Search the material for the string "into" and reply with how many lines contain it, nothing else.

Supplied data ->
________________________________________
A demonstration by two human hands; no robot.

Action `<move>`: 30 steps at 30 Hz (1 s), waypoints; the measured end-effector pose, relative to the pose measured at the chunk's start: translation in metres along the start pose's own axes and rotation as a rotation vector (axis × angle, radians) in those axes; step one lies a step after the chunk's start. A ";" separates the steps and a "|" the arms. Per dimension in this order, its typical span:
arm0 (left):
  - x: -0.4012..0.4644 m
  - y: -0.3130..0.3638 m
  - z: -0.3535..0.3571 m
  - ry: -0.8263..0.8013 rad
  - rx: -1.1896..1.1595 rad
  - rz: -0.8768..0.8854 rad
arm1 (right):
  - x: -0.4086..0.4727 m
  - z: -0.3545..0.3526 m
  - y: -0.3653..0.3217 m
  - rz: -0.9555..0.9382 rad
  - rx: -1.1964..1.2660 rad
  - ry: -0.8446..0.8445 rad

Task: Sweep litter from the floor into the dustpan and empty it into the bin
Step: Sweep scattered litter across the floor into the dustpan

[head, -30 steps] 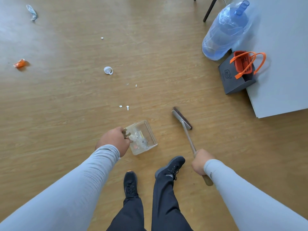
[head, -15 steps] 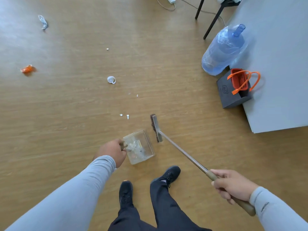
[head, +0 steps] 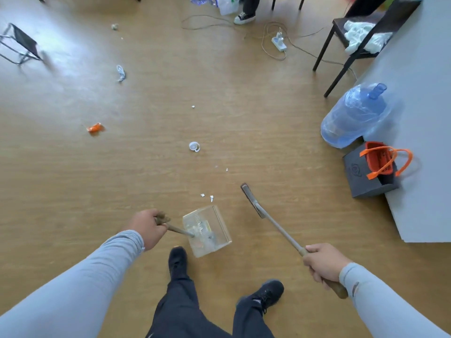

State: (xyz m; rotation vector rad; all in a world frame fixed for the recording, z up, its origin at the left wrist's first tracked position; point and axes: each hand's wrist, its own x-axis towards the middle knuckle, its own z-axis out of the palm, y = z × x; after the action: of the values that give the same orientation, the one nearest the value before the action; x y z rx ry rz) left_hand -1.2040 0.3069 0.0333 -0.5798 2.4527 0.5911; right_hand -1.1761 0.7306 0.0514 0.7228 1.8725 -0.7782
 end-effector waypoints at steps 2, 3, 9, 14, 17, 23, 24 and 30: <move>0.012 -0.009 -0.021 0.009 0.011 0.012 | -0.010 0.008 -0.019 0.009 0.039 -0.016; 0.017 -0.015 -0.032 0.009 0.019 0.015 | -0.017 0.013 -0.029 0.016 0.054 -0.020; 0.069 -0.056 -0.079 0.007 -0.033 0.074 | -0.040 0.062 -0.111 0.090 0.134 -0.014; 0.111 -0.084 -0.098 -0.006 -0.051 0.058 | -0.034 0.097 -0.176 0.128 0.146 0.026; 0.135 -0.086 -0.103 -0.024 0.003 0.053 | -0.018 0.107 -0.206 0.112 0.076 0.042; 0.176 -0.077 -0.095 -0.063 0.086 0.012 | 0.031 0.131 -0.261 0.059 -0.021 0.038; 0.183 -0.077 -0.093 -0.052 0.079 0.002 | 0.039 0.138 -0.270 0.036 -0.052 0.017; 0.209 -0.081 -0.093 -0.036 0.081 -0.010 | 0.069 0.194 -0.301 0.021 -0.167 -0.099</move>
State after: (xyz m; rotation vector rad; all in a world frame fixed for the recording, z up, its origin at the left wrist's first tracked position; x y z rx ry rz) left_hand -1.3584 0.1354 -0.0430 -0.5440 2.4264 0.4918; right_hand -1.3244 0.4041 -0.0167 0.5873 1.8134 -0.6248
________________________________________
Exercise output -> 2